Examples of conflicts of interest given included members of accredited air ambulance providers being on the boards of accrediting bodies.
CAMTS has strict rules with regards to conflict of interest — inspectors do not represent their employer while working for CAMTS, said Eileen. Companies seeking accreditation are referred to by number, not name, in meetings. Inspectors are also asked to sign a conflict of interest form and if there is a conflict, then the person is asked to leave the room while their employer or competitor is being discussed.
All EURAMI board members sign a conflict of interest form, Laurent explained. Any decision that could be affected by a potential conflict of interest means that that member has to leave the room. If there is a competitor being discussed, then a member can also be asked to leave the room. Laurent made the point that it is a very small industry, and the pool of expertise is therefore somewhat limited.
Gary (pictured above) commented that NAAMTA wouldn’t employ a company’s competitor to perform an audit. There are board advisors who are given bare facts, with no company names, to make decisions. Every board member has to comply with confidential agreements — it is a legal obligation, he said.
Andy: If there is no policing or punishment of offenders, is there any point in accreditation?
Accreditation organisations are not regulatory bodies, noted Eileen. CAMTS does the best it can in terms of policing and making sure companies are following through on their process.

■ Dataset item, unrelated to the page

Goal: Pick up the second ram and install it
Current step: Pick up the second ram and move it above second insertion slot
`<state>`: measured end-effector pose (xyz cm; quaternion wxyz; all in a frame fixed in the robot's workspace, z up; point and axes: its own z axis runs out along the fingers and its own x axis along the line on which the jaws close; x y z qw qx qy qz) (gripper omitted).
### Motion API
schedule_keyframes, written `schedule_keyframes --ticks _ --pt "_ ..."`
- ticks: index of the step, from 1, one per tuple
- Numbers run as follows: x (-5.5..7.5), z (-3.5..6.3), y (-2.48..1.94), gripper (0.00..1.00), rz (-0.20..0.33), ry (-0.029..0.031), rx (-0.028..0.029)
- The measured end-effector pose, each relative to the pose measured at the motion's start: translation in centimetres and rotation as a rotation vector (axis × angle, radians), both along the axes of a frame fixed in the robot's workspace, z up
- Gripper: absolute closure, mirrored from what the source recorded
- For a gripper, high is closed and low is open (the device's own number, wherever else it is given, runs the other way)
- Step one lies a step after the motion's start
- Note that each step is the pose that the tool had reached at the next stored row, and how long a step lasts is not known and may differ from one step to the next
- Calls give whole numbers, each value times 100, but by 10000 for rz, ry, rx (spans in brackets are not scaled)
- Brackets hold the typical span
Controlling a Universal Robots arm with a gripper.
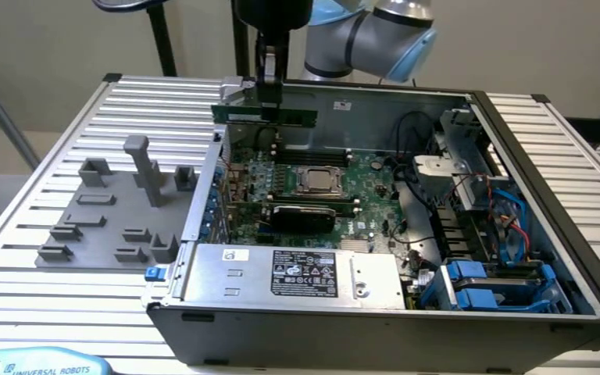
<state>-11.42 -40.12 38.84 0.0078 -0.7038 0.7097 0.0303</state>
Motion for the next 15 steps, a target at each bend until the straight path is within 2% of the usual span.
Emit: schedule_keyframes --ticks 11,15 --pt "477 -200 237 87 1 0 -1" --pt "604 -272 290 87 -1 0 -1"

There are sanctions (suspension and withdrawal) in place, but CAMTS is not there to punish operators — it wants to help operators better themselves, not punish them for being bad, she said.
Gary agreed that it is important that companies are held to account if they are not complying with requirements, asking: what is the point of signing up to standards if they are not going to be kept to? IAAA/NAAMTA, he added, aims to help companies to raise their standards, but if non-compliance is factually evident, then action will be taken. Punishments are based on the seriousness of the failure, and accreditation can be terminated if necessary. But, said Gary, there need to be facts to work with, not just rumour or perception.
EURAMI’s sanctions are withdrawal and cancellation of accreditation. Laurent echoed Eileen’s comment that accreditors are not regulators.
This session proved to be very popular with air ambulance operators and the insurance companies that make use of their services. The questions from the audience demonstrated a high level of interest in the topic from the industry, showing that this was a debate that could have continued for some time and has yet to be settled.